- **INSTRUCTIONS TO FOLLOW**
Would you copy the lines below exactly and omit the images?

- **DATA PROVIDED**
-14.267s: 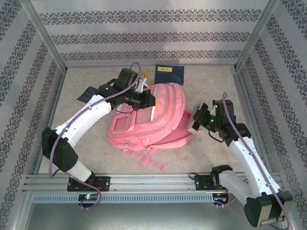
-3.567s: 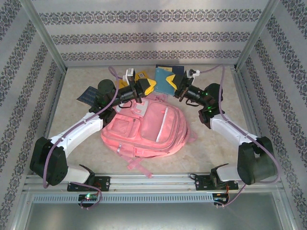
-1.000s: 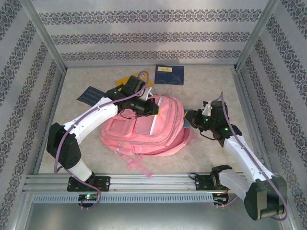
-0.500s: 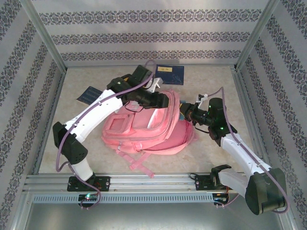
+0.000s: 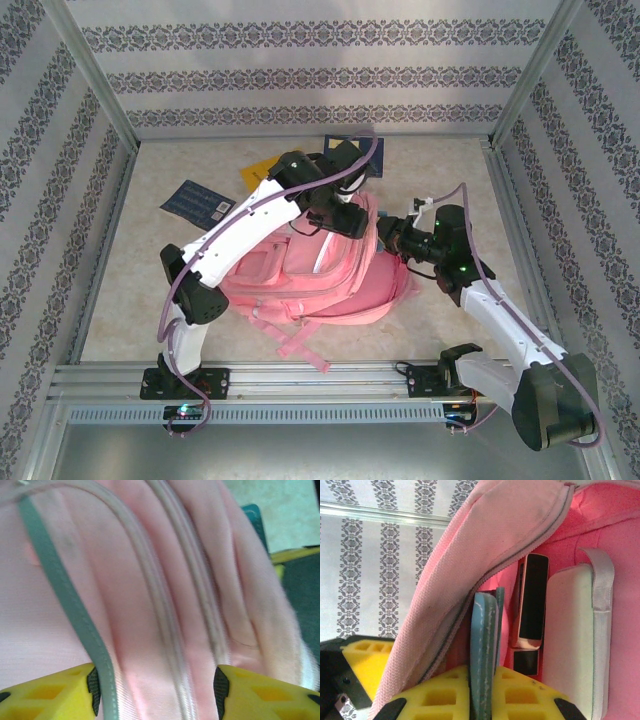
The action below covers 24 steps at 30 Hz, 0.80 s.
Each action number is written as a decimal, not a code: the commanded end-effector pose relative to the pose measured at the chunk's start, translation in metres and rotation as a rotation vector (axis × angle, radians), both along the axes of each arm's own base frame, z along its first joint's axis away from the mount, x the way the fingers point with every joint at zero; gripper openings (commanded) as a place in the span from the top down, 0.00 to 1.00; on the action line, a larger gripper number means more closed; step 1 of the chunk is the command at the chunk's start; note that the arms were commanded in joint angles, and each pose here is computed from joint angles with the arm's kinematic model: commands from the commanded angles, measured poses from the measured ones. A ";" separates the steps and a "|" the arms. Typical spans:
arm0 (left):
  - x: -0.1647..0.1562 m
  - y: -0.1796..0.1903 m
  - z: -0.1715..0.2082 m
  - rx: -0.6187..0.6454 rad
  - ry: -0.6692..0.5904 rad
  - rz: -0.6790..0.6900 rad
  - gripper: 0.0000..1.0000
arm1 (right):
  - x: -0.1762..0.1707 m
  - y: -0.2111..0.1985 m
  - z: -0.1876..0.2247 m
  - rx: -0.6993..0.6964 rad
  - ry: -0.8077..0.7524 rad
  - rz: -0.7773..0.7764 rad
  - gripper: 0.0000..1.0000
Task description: Pack books, pencil case, and school supplies into a backpack
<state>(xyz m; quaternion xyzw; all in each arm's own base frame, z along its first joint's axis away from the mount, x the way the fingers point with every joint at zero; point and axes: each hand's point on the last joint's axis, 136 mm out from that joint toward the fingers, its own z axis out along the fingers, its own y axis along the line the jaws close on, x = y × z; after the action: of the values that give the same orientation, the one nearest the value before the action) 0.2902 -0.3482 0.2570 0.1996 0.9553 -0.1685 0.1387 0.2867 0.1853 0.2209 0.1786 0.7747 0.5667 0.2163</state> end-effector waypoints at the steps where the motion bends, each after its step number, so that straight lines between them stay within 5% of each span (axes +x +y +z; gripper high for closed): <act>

- **WRITTEN ANSWER**
-14.267s: 
-3.567s: 
-1.000s: 
-0.500s: 
+0.000s: 
The action below covers 24 steps at 30 Hz, 0.80 s.
Each action number is written as a decimal, not a code: the commanded end-effector pose relative to the pose measured at the chunk's start, translation in metres and rotation as a rotation vector (axis × angle, radians), both along the axes of each arm's own base frame, z along its first joint's axis away from the mount, x the way the fingers point with every joint at zero; gripper openings (commanded) as a place in the span from the top down, 0.00 to 1.00; on the action line, a larger gripper number means more closed; step 1 of the chunk is the command at the chunk's start; note that the arms were commanded in joint angles, and each pose here is computed from joint angles with the arm's kinematic model: commands from the commanded angles, measured poses from the measured ones. A ";" separates the steps and a "|" the arms. Typical spans:
arm0 (left):
  - x: -0.1647..0.1562 m
  - y: -0.1796..0.1903 m
  - z: -0.1715..0.2082 m
  - rx: -0.6187..0.6454 rad
  - ry: -0.6692..0.5904 rad
  - rz: -0.6790..0.6900 rad
  - gripper: 0.0000..1.0000
arm1 (right):
  - x: -0.1762..0.1707 m
  - y: -0.2111..0.1985 m
  - z: -0.1876..0.2247 m
  - rx: -0.6993..0.6964 rad
  - ry: -0.8077..0.7524 rad
  - rz: -0.7773..0.7764 rad
  - gripper: 0.0000..1.0000
Task description: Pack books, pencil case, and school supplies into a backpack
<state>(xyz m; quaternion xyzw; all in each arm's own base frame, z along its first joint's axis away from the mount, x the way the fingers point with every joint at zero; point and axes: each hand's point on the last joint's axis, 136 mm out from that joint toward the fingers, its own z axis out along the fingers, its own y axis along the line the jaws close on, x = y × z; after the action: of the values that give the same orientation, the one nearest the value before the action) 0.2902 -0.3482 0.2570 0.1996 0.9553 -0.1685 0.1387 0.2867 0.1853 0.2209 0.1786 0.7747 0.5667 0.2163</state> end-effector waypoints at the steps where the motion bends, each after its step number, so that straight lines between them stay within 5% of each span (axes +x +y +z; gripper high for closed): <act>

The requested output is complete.